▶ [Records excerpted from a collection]
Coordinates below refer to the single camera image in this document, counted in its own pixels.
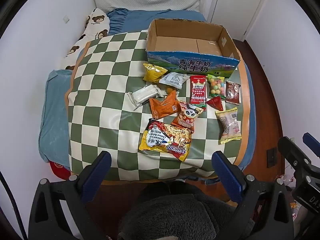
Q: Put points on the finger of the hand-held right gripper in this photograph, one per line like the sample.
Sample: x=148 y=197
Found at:
x=287 y=146
x=310 y=139

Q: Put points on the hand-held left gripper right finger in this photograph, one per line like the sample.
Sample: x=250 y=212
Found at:
x=226 y=173

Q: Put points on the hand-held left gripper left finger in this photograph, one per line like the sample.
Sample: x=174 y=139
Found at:
x=98 y=170

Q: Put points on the yellow-edged clear snack packet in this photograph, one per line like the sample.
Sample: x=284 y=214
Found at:
x=230 y=125

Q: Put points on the panda print snack packet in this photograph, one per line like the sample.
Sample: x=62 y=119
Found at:
x=187 y=116

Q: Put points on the instant noodle packet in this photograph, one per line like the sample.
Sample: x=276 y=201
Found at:
x=165 y=140

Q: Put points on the colourful candy balls bag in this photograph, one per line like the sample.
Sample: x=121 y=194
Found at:
x=216 y=86

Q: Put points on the tall red snack packet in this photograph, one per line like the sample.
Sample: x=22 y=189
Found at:
x=197 y=90

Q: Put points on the long white snack packet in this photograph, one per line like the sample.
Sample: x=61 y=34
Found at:
x=145 y=95

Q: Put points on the orange snack packet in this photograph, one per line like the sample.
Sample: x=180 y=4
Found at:
x=162 y=106

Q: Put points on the white grey-print snack packet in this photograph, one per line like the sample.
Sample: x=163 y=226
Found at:
x=173 y=80

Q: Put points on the cardboard box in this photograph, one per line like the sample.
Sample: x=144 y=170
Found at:
x=190 y=65

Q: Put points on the red cloth item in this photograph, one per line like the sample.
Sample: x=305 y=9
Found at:
x=58 y=170

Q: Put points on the dark grey fleece clothing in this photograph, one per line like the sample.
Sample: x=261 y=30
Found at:
x=175 y=212

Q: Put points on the green white checkered blanket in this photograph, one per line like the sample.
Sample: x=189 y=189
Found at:
x=100 y=105

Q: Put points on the small red triangular packet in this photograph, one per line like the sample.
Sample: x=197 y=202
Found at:
x=216 y=102

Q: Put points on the light blue fleece blanket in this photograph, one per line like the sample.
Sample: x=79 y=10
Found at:
x=53 y=110

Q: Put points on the dark red snack packet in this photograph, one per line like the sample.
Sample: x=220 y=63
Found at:
x=232 y=92

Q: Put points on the small round orange snack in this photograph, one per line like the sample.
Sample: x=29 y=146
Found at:
x=168 y=90

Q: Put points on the yellow snack packet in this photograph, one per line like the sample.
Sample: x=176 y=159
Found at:
x=153 y=73

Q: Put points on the white door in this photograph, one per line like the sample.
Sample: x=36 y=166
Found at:
x=237 y=10

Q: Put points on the bear print pillow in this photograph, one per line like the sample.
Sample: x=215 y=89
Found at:
x=96 y=23

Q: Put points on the blue ruffled quilt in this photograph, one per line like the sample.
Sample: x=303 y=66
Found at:
x=135 y=21

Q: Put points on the black wall socket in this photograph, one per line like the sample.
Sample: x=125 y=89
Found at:
x=272 y=157

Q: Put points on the white wall switch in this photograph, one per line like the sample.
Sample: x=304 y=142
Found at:
x=66 y=19

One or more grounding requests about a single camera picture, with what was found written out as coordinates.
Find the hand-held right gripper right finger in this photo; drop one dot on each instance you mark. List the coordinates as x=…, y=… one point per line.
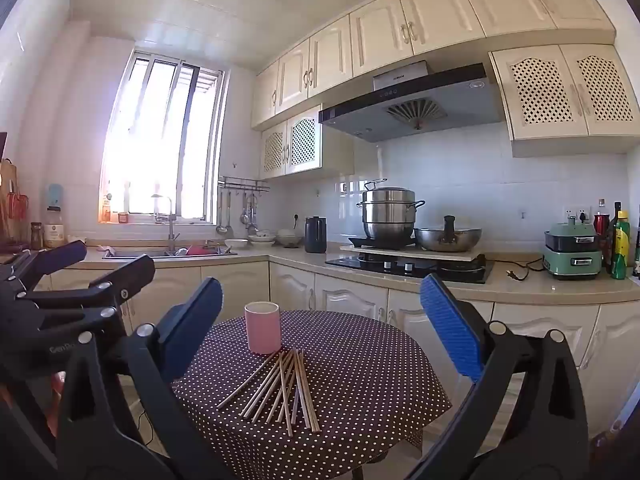
x=450, y=330

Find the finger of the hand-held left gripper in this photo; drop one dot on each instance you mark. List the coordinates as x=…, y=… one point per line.
x=62, y=255
x=132, y=272

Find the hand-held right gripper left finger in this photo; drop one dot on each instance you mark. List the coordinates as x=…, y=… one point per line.
x=192, y=317

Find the pink cup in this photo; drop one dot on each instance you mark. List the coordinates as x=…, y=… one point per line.
x=262, y=332

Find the group of wooden chopsticks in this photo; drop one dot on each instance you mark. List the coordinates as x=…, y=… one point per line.
x=292, y=367

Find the steel kitchen sink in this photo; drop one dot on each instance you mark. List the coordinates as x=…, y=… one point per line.
x=145, y=253

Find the large jar with blue top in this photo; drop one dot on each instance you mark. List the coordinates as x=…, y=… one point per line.
x=54, y=230

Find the small dark jar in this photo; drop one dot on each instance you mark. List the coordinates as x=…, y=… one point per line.
x=36, y=237

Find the black glass gas stove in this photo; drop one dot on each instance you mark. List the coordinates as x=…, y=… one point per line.
x=450, y=272

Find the steel sink faucet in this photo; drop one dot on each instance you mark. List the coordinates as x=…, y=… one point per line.
x=171, y=230

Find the orange windowsill bottle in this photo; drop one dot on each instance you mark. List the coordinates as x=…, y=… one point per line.
x=105, y=210

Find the red basin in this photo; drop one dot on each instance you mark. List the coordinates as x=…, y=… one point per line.
x=199, y=250

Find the wooden cutting board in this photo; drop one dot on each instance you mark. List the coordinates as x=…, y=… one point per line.
x=7, y=195

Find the white bowl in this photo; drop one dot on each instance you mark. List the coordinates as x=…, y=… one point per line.
x=236, y=243

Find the beige stove cover board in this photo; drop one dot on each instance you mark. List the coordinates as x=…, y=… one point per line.
x=400, y=253

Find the hanging steel ladle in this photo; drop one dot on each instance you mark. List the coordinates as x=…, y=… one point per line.
x=221, y=229

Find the brown polka dot tablecloth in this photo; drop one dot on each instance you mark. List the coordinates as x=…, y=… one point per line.
x=360, y=360

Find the hanging steel slotted spatula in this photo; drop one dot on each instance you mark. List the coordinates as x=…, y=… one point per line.
x=228, y=227

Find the white bowls on counter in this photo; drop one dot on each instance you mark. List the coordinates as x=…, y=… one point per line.
x=262, y=239

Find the cream base cabinets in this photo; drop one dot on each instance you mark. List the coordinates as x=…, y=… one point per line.
x=345, y=295

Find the hanging steel strainer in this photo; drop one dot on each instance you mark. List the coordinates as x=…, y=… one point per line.
x=251, y=220

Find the stacked ceramic bowls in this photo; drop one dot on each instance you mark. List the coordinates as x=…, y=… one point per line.
x=289, y=238

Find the black induction cooker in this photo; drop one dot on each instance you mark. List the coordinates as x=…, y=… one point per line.
x=357, y=241

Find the steel steamer pot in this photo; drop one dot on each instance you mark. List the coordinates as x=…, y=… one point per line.
x=390, y=215

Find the sliding kitchen window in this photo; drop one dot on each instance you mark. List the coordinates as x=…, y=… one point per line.
x=160, y=135

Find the green electric cooker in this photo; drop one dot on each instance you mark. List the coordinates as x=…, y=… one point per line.
x=572, y=260

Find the black electric kettle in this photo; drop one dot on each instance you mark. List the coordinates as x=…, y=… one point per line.
x=316, y=237

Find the red bottle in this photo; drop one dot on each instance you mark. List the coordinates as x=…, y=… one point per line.
x=601, y=235

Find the green bottle yellow cap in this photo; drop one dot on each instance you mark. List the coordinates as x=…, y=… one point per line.
x=621, y=250

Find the dark glass bottle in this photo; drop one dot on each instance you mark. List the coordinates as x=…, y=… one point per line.
x=616, y=210

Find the cream lattice door cabinet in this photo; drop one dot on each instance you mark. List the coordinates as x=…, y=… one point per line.
x=302, y=142
x=560, y=95

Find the grey range hood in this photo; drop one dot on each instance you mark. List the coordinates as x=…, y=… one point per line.
x=410, y=110

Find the cream upper cabinets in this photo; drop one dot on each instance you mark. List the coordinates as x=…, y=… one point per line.
x=430, y=15

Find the steel wall utensil rack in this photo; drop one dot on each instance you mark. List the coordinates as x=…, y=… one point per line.
x=242, y=182

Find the white double wall socket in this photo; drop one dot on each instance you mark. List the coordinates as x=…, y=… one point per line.
x=577, y=213

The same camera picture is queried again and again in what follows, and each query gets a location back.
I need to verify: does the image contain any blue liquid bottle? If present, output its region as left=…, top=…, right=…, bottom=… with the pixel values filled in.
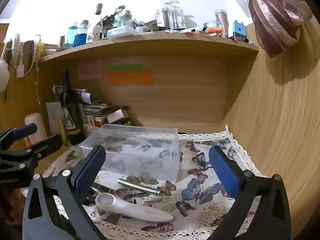
left=67, top=26, right=80, bottom=47

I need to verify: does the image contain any white handheld magnifier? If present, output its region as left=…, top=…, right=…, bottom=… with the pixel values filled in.
left=95, top=192, right=174, bottom=222

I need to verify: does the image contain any green sticky note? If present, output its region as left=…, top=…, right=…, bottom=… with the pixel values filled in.
left=110, top=64, right=143, bottom=71

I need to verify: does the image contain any white notepad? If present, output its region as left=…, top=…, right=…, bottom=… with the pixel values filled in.
left=46, top=102, right=64, bottom=136

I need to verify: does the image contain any pink cylinder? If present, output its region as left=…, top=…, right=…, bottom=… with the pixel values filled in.
left=24, top=113, right=48, bottom=147

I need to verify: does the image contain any clear jar of brown sticks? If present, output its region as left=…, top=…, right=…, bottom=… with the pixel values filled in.
left=214, top=9, right=229, bottom=38

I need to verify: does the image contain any small white cardboard box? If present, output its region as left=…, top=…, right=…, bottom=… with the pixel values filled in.
left=106, top=106, right=130, bottom=124

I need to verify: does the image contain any stack of books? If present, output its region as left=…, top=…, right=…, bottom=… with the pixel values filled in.
left=81, top=101, right=113, bottom=128

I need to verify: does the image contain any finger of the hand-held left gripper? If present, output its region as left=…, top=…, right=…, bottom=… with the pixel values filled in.
left=0, top=123, right=38, bottom=153
left=0, top=134, right=63, bottom=174

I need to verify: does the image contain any purple hanging bag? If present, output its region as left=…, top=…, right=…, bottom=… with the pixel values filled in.
left=248, top=0, right=314, bottom=58

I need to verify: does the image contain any hanging lace ribbon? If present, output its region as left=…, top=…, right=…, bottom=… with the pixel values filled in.
left=25, top=40, right=36, bottom=75

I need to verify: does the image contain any clear blister packaging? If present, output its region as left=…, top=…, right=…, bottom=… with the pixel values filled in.
left=155, top=1, right=187, bottom=30

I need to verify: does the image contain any small metal pin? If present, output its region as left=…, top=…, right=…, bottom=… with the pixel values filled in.
left=134, top=197, right=163, bottom=205

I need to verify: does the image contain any silver metal tube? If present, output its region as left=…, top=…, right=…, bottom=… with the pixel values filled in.
left=117, top=178, right=162, bottom=196

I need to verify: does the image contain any jar of blue beads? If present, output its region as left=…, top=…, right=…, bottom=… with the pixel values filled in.
left=75, top=20, right=90, bottom=45

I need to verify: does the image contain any orange sticky note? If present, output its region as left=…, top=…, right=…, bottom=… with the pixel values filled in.
left=108, top=70, right=155, bottom=86

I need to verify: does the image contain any yellow stick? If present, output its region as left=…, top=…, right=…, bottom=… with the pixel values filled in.
left=58, top=119, right=68, bottom=141

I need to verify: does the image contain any clear glass jar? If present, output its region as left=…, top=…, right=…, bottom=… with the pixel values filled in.
left=121, top=10, right=133, bottom=27

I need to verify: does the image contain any dark metal clip tool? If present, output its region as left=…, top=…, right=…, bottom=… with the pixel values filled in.
left=91, top=183, right=118, bottom=196

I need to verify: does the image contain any green pump bottle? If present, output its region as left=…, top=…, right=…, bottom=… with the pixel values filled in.
left=112, top=5, right=125, bottom=28

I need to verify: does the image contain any pink sticky note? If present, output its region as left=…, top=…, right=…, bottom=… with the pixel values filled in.
left=79, top=60, right=103, bottom=80

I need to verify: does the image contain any rolled magazine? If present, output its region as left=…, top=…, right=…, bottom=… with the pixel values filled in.
left=52, top=84, right=97, bottom=104

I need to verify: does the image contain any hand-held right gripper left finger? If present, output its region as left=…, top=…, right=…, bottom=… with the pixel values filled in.
left=22, top=144, right=107, bottom=240

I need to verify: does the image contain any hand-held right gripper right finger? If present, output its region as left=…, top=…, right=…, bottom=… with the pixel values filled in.
left=209, top=145, right=292, bottom=240

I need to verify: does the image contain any dark wine bottle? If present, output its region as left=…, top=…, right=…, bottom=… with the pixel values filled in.
left=61, top=69, right=85, bottom=145

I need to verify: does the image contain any clear plastic storage box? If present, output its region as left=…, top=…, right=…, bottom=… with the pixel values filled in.
left=79, top=124, right=181, bottom=183

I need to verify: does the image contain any butterfly printed lace cloth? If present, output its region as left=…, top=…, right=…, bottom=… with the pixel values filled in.
left=41, top=124, right=270, bottom=240

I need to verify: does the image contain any wooden shelf board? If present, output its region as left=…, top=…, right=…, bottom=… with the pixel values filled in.
left=37, top=32, right=259, bottom=63

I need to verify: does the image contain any white printed mug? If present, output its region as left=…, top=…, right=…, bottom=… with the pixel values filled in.
left=87, top=26, right=102, bottom=42

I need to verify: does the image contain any white fluffy pompom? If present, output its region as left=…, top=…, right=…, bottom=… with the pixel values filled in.
left=0, top=59, right=10, bottom=93

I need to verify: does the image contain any blue block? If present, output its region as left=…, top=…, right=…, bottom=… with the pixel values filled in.
left=232, top=20, right=246, bottom=40

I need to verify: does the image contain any white flat plastic case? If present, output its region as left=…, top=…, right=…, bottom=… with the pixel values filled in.
left=107, top=26, right=140, bottom=39

▶ [INSTRUCTIONS TO FOLLOW] Using the records given above, list every line that includes the word "single".

▶ [ANSWER FOR THIS EXERCISE]
Coordinates below refer to the single camera image in this document, counted in its own pixels.
One or more grounding requests about a single camera picture, with what was found written out as coordinates.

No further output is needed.